Personal Protective Equipment also known as PPE is a crucial part of Firefighter safety. PPE has come a long way since the first days of firefighting. Most firefighters back then would respond to fires in ordinary clothing or uniforms. Without any proper fire protection most fires would be fought from a defensive standpoint allowing the building to burn to the ground. Fast forward to present day, with the advances in technology, a firefighter can now enter a burning building and battle the fire from the interior.

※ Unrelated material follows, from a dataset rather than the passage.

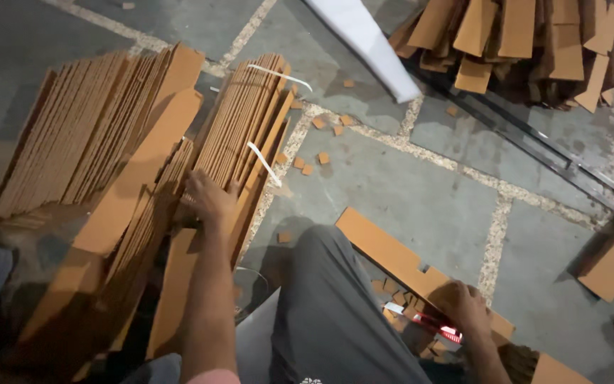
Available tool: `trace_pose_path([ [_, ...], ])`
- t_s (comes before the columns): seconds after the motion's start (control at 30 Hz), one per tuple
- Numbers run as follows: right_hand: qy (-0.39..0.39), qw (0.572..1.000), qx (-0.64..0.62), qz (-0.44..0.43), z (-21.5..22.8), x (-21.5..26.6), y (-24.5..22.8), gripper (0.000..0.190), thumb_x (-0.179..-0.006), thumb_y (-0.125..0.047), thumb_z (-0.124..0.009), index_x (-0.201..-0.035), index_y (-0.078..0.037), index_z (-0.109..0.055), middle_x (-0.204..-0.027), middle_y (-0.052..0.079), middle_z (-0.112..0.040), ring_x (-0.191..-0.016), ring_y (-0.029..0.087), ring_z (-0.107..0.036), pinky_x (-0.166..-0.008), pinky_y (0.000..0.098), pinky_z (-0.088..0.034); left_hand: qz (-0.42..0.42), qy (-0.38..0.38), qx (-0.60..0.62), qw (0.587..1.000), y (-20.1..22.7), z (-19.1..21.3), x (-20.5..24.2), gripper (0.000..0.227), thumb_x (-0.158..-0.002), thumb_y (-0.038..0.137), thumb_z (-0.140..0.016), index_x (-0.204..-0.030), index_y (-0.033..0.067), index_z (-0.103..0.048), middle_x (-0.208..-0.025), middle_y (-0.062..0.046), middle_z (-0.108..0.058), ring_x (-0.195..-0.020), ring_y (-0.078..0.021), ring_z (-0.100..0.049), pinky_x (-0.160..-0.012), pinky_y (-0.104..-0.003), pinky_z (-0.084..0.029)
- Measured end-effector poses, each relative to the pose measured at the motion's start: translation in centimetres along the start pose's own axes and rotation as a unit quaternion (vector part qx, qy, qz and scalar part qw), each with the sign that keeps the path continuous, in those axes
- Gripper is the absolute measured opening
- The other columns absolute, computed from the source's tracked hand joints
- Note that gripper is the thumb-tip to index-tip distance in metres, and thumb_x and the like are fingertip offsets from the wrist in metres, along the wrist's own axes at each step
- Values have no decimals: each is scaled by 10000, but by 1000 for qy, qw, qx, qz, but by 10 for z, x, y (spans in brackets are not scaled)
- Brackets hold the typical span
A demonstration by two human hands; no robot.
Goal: The person sits on the floor and uses a red utility knife to cut long, flat pieces of cardboard. They repeatedly pick up a piece, score it with the knife, snap it apart, and place the cut piece onto a stack to their left.
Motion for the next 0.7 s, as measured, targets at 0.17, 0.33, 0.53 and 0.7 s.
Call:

Modern day PPE consists of many parts including bunkers, helmets, boots, SCBA and face piece. Bunker gear, including jacket and pants, all have 3 layers. This is a requirement of NFPA 1971 which requires an outer shell, moisture barrier, and a thermal liner. The outer shell and the thermal layer both protect against radiant heat, and flame protection. The moisture barrier protects the firefighter from getting soaked in firefighting operations; which could cause problems such as steam burns. This allows the firefighter to operate in the extreme heat of structural fires. The helmet is made of high-tech plastic and composite materials that is resistant to heat. The curved brim on the rear is to prevent water and hot embers from rolling down the collars. The boots are usually heat resistant material and not steel toed to prevent heat buildup. The Self Contained Breathing Apparatus or SCBA and face piece is probably a firefighter most important piece of equipment. The SCBA is an open circuit breathing device with air tank and pack that connects to a face piece. This allows a firefighter to enter a fire or IDLH atmosphere without inhaling and toxic substances. This equipment could the difference between life and death for a firefighter.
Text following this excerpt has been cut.